Assignment :: Say how many lines in the listing contain the string "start", giving the number alone.

Dataset content ::
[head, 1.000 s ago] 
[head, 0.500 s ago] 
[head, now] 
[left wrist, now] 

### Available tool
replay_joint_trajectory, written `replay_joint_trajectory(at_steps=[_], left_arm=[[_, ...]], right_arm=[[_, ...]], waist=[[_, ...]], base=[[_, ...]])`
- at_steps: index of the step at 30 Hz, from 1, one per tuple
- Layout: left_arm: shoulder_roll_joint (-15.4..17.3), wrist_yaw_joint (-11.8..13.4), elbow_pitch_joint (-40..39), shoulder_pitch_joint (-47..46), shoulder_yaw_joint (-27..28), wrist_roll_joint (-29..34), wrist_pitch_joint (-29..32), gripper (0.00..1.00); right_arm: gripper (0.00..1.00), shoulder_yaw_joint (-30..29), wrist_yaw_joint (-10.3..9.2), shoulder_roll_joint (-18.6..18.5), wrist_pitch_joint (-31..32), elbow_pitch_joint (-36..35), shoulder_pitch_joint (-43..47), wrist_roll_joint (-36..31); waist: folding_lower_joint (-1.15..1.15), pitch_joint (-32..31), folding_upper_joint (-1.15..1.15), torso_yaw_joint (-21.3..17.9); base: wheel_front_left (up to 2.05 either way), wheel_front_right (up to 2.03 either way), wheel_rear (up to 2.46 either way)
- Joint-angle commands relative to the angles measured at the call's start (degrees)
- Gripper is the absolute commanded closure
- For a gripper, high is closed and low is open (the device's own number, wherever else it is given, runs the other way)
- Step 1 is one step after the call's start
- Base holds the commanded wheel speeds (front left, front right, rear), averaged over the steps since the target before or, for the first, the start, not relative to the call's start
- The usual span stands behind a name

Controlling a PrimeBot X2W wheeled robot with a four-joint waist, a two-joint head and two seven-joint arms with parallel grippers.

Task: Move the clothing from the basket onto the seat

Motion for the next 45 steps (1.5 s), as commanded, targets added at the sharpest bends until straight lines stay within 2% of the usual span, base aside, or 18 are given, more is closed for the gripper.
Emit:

Solution to this exercise :: 3